◆ What to produce ◆
From the first line to the last, restate the material word for word, omitting pictures.
---------- Input data ----------
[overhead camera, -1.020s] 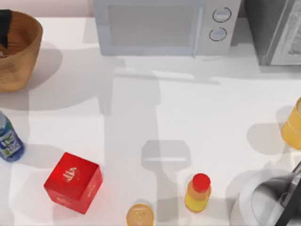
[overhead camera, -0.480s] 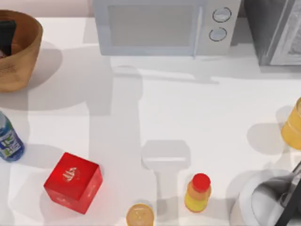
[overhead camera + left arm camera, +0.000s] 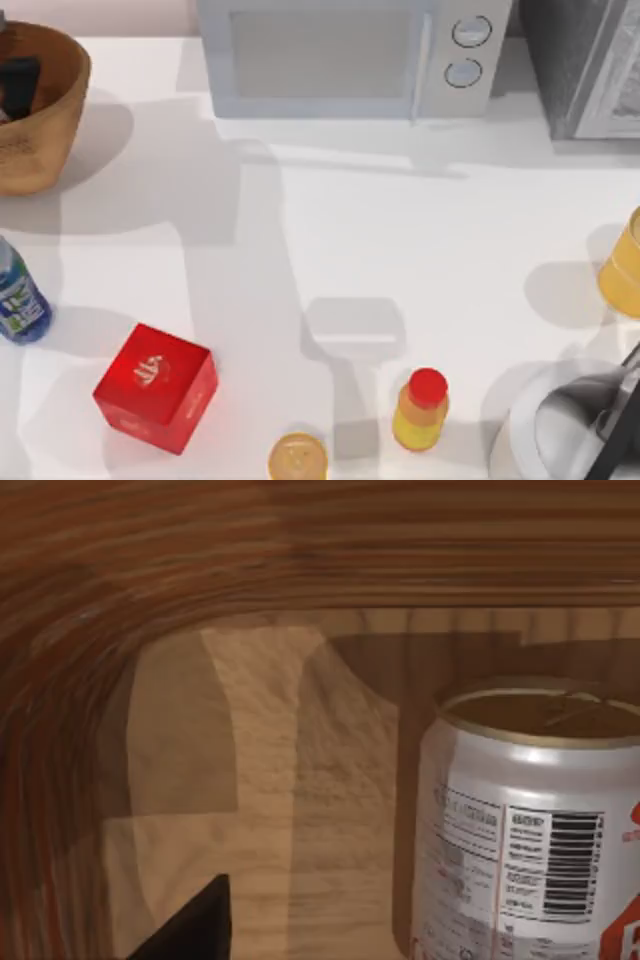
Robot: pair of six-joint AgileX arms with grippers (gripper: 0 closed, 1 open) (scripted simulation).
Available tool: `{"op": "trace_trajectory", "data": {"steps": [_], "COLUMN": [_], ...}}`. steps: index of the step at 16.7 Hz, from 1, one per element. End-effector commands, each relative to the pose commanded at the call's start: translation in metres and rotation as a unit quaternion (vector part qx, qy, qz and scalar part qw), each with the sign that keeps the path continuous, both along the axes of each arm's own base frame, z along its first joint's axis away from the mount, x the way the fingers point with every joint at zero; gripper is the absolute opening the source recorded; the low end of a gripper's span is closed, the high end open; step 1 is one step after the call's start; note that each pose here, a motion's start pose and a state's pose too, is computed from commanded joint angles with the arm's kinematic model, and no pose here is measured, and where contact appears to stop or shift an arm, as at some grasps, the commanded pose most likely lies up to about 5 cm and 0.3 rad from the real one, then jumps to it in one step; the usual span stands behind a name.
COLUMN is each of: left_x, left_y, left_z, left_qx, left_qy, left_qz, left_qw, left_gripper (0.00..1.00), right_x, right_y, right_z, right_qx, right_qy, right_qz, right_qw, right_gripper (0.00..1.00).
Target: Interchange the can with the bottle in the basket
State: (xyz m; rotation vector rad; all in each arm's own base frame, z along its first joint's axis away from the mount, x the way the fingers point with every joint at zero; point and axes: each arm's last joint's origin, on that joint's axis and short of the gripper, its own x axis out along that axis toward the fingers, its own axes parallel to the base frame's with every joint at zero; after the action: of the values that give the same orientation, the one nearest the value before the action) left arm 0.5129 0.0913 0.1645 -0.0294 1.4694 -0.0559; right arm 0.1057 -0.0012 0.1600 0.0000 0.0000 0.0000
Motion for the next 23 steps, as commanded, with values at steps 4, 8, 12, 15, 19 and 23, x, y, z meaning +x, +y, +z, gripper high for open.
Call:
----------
◆ Exercise solution ◆
[overhead camera, -1.020s] 
[overhead camera, -0.480s] 
[overhead camera + left arm camera, +0.000s] 
Robot: pair of six-joint AgileX arms with grippers (gripper: 0 closed, 1 open) (scripted simulation).
Available tool: `{"op": "trace_trajectory", "data": {"steps": [_], "COLUMN": [_], ...}}`. steps: index of the step at 16.7 Hz, from 1, one per element. End-effector commands, each relative to the pose commanded at the call's start: translation in metres and rotation as a unit quaternion (vector part qx, qy, qz and scalar part qw), each with the sign that keeps the path continuous, both along the axes of each arm's own base frame, z along its first joint's axis away from the mount, x the way the fingers point with every joint at zero; gripper is the absolute opening the source recorded; the low end of a gripper's span is closed, the high end open; step 1 is one step after the call's start; note that each pose here, a motion's start pose and a state's pose too, is computed from commanded joint angles with the arm's kinematic model, and no pose here is measured, and where contact appears to stop or shift an arm, as at some grasps, the commanded pose most likely lies up to about 5 cm and 0.3 rad from the real one, then jumps to it in one step; the usual span stands behind a name.
COLUMN is each of: left_x, left_y, left_z, left_qx, left_qy, left_qz, left_qw, left_gripper (0.00..1.00), right_x, right_y, right_z, right_qx, right_qy, right_qz, right_qw, right_gripper (0.00..1.00).
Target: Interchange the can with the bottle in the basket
State: (xyz m; rotation vector rad; all in each arm's own base frame, z along its first joint's axis away from the mount, x the way the fingers point with every joint at zero; point and axes: each arm's last joint's origin, on that joint's axis and short of the gripper, its own x axis out along that axis toward the fingers, its own axes parallel to the base frame's with every joint at zero; after the action: of the values that give the same orientation, the one nearest the value before the action) left arm 0.5129 0.0913 0.1645 -0.0294 1.4694 -0.0559; right arm 0.1057 -0.0012 0.1600 0.0000 0.0000 0.0000
Motion for the next 23 steps, as commanded, with values at steps 4, 8, 12, 15, 19 and 23, x, y, z meaning +x, +y, +z, gripper high for open.
Call:

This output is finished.